Exercise prompt: Go through the listing and pick out each line with the word "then" in it.

Records shown:
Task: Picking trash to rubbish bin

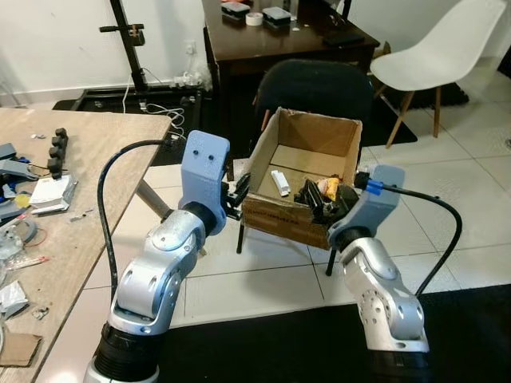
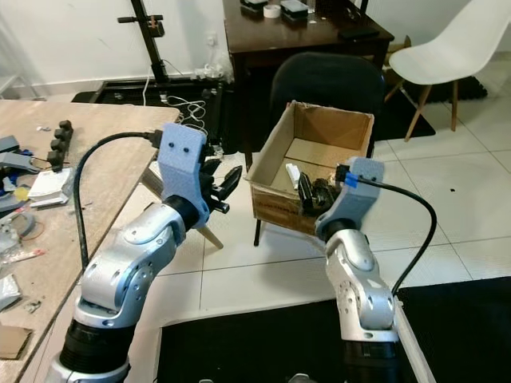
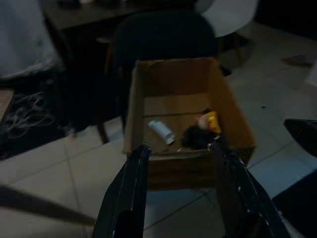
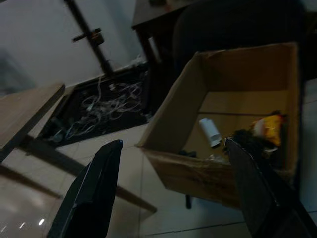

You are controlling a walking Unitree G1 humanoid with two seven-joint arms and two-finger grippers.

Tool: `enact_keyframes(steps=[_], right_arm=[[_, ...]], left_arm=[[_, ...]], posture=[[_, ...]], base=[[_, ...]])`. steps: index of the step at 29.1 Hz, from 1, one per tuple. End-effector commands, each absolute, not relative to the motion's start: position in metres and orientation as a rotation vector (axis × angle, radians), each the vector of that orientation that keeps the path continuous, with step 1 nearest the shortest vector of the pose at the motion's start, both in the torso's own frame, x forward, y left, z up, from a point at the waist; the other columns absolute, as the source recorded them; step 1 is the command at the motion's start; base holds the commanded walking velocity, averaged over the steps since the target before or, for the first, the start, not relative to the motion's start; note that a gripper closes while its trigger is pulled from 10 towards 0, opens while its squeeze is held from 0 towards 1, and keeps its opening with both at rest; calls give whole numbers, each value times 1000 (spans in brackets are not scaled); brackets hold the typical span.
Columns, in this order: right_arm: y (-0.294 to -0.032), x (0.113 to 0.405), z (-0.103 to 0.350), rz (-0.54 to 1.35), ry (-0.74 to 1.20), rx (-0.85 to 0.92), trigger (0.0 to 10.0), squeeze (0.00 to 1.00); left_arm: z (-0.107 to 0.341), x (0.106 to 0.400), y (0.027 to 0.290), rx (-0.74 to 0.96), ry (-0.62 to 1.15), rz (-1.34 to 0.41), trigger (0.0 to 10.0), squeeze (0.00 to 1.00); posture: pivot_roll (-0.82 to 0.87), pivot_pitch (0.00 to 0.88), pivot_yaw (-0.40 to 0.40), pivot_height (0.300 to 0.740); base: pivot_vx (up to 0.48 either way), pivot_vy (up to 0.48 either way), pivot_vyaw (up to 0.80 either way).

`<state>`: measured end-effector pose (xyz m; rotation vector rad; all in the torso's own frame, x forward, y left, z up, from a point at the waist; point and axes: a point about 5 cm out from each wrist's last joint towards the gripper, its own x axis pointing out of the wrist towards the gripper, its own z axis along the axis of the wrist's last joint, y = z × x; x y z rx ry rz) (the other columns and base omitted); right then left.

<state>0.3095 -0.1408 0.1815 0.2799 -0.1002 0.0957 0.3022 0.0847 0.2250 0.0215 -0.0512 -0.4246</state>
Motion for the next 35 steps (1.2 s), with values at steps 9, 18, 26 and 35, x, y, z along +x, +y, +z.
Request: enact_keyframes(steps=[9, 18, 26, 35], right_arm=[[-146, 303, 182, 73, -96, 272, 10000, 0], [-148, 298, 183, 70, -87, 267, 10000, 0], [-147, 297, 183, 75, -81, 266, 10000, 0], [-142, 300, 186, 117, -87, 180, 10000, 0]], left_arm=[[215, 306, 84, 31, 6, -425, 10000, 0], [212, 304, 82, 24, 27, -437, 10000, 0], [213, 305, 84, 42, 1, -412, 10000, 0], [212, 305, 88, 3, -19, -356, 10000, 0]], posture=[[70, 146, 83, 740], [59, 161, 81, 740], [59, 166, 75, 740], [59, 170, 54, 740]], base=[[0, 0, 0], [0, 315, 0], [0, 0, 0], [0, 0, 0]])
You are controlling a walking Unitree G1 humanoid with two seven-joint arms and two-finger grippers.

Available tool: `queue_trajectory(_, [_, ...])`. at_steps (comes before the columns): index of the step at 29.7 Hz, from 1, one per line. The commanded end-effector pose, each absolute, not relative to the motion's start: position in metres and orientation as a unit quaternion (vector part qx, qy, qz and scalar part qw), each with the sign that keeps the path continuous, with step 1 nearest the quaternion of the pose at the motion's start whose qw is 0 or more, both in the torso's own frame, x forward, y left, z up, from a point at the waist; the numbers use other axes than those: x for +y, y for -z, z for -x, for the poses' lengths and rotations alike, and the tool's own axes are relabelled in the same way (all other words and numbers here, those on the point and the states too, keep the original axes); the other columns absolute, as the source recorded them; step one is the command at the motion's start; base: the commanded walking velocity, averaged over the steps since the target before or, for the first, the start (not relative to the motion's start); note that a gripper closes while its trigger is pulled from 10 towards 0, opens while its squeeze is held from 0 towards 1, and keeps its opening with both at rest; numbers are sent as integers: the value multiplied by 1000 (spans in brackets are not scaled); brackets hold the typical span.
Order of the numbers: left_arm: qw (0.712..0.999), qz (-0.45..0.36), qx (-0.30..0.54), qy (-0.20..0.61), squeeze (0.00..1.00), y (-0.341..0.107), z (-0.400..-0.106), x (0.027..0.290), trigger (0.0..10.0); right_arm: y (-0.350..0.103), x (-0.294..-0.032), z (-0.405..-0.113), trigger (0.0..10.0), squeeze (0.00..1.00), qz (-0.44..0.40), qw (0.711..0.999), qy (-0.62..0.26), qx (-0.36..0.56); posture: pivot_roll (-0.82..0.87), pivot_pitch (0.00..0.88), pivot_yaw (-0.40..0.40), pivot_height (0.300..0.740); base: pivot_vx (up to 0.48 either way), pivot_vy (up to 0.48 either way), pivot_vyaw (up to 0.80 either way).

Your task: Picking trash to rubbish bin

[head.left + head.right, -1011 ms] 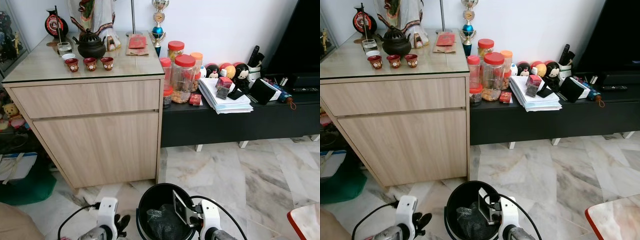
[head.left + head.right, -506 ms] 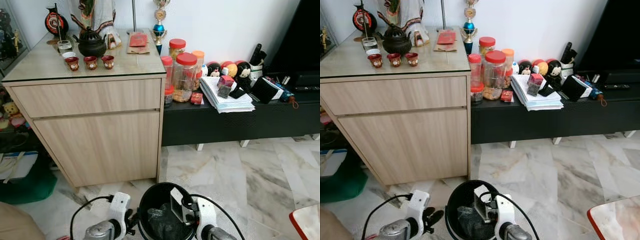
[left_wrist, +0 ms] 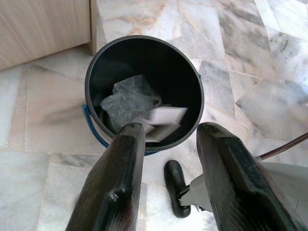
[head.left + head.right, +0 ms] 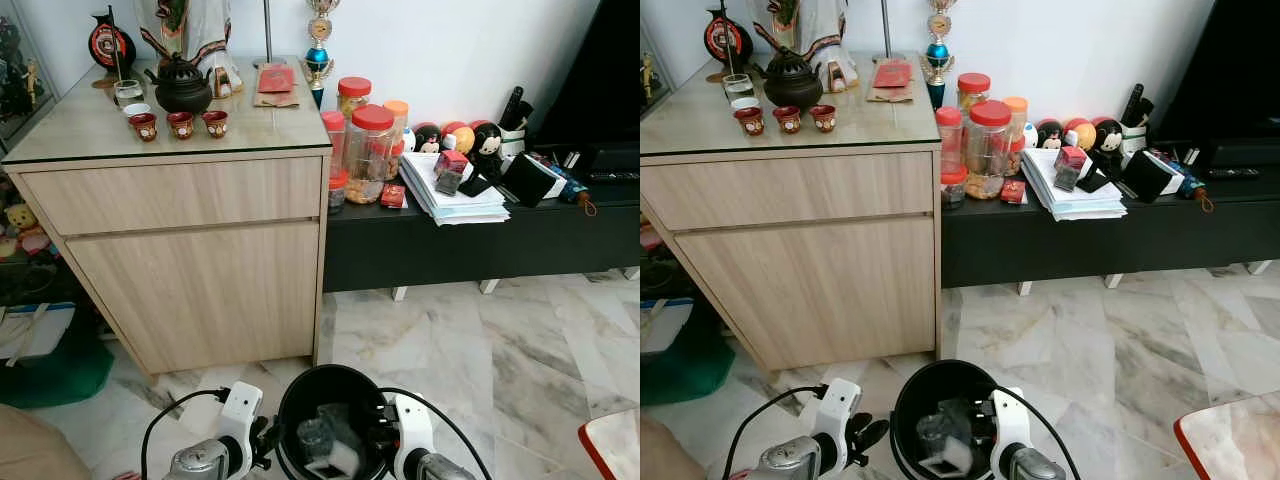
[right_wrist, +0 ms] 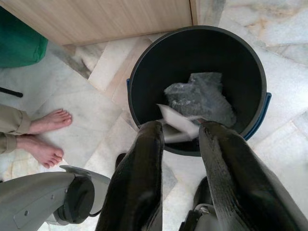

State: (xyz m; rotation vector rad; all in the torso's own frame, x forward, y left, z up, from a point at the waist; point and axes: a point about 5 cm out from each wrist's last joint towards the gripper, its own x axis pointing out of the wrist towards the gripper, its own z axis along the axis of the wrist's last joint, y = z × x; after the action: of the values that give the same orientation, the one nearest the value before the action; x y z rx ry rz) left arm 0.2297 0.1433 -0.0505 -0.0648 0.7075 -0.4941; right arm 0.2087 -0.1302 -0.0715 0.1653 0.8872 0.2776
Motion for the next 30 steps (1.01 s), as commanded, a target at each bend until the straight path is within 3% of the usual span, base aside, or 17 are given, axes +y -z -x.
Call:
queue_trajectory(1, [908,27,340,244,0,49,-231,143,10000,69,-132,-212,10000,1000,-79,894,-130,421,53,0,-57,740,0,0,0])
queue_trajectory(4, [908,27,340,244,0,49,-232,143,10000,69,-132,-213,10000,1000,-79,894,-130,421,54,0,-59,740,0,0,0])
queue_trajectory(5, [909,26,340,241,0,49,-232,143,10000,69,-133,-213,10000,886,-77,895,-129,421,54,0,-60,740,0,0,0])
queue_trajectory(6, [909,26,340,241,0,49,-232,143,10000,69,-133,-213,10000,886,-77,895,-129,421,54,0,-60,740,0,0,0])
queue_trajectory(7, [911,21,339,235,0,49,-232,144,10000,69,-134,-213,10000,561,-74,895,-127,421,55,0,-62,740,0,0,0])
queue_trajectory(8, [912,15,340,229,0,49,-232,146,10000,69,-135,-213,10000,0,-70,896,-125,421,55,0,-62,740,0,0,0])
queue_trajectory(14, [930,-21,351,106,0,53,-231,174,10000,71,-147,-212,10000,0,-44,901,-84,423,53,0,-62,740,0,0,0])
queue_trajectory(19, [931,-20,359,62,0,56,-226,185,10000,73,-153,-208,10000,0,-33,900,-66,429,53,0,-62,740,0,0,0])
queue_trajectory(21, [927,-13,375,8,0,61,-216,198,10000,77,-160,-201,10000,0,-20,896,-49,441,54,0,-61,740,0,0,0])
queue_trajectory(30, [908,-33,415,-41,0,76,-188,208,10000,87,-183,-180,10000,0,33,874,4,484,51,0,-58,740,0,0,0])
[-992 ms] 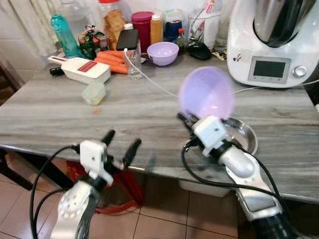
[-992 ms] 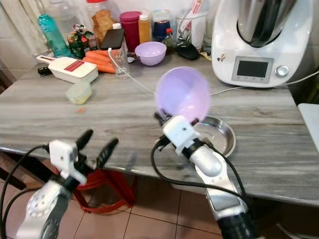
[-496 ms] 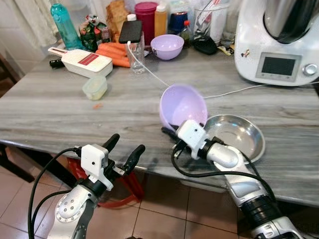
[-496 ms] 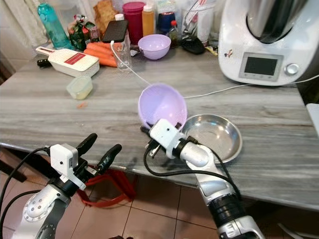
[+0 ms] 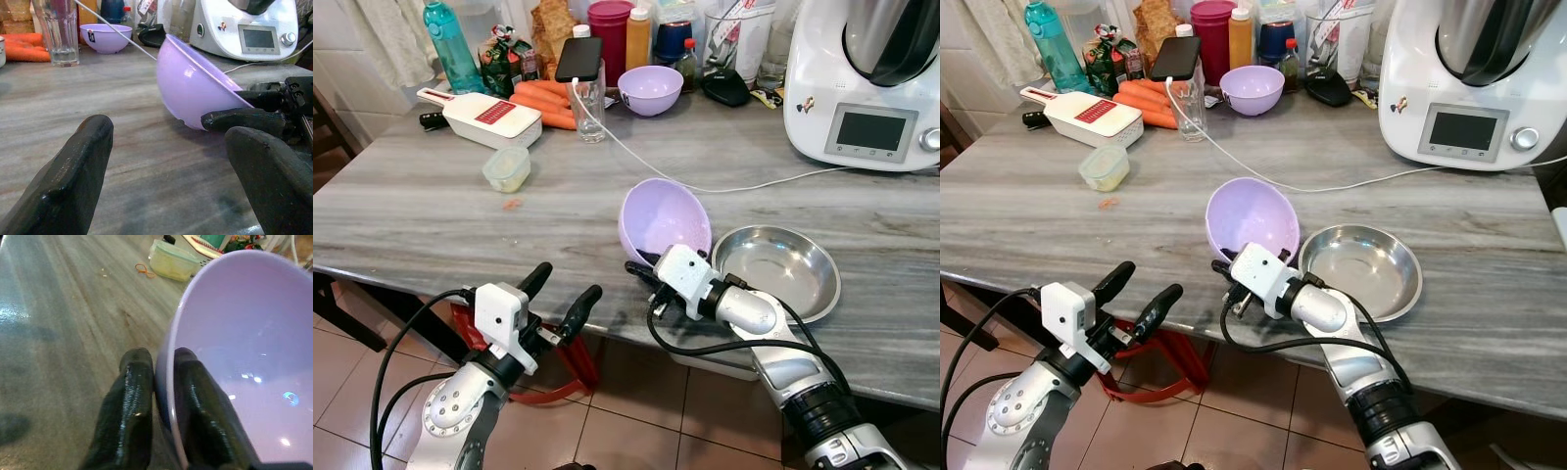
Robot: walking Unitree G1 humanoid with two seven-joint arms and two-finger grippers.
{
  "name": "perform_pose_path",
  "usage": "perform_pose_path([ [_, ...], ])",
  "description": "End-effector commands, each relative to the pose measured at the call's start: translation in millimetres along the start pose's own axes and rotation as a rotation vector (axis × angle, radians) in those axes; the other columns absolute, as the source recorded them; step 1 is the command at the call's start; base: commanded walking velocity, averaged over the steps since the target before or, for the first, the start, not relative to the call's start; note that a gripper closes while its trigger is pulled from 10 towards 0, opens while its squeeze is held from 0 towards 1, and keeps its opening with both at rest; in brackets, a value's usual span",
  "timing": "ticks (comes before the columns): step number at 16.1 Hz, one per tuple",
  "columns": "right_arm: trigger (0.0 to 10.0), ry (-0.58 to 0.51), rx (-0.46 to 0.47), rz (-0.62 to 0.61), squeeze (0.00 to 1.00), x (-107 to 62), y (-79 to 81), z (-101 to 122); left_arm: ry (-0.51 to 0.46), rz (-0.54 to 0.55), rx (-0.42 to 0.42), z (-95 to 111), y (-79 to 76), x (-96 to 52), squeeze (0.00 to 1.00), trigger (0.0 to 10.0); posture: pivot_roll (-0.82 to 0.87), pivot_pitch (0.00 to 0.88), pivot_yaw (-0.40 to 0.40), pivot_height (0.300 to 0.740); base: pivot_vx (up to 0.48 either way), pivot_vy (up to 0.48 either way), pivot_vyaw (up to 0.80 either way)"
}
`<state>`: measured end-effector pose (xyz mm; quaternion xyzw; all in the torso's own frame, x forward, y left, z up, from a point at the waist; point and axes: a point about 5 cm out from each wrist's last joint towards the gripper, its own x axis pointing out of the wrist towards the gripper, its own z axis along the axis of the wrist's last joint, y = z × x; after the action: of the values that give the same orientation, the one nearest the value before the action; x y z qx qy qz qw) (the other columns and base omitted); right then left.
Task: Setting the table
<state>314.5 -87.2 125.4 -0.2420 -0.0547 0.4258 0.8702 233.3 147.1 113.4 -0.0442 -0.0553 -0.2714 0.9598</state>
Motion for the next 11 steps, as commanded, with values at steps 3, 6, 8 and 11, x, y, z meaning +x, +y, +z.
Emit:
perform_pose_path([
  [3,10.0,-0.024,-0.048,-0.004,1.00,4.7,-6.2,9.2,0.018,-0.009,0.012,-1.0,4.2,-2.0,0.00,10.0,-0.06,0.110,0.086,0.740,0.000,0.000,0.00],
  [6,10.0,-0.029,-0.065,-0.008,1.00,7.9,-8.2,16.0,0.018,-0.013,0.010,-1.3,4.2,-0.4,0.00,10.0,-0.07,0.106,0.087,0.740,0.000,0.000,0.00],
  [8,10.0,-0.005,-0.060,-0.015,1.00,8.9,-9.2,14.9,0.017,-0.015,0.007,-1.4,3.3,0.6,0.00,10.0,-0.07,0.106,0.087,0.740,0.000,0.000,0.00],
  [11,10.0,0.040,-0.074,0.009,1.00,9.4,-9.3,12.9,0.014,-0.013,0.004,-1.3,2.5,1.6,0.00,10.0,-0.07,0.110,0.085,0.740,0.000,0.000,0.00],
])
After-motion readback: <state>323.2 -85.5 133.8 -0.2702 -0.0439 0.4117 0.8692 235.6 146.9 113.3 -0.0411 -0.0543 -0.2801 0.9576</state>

Task solution:
`<state>`: measured end-effector pose (xyz m; rotation vector rad; all in the torso's own frame, x forward, y left, z up, from a point at the waist; point and axes: a point about 5 cm out from each wrist's last joint towards the gripper, its own x axis pointing out of the wrist towards the gripper, its own z axis along the axis of the wrist's last joint, y = z × x; x y z rx ry rz) (the other columns and base omitted); right then left.
`<state>`: measured end-effector pose (xyz mm; quaternion xyzw; all in the torso's own frame, x forward, y left, z up, from a point at the waist; point and axes: a point about 5 cm out from each wrist's last joint towards the gripper, its own x axis pointing out of the wrist towards the gripper, its own z axis along the axis of the wrist's last joint, y = z × x; after the action: of the values that give the same orientation, the one nearest the value before the action; x y z qx qy qz qw) (the other columns and base omitted); right then left.

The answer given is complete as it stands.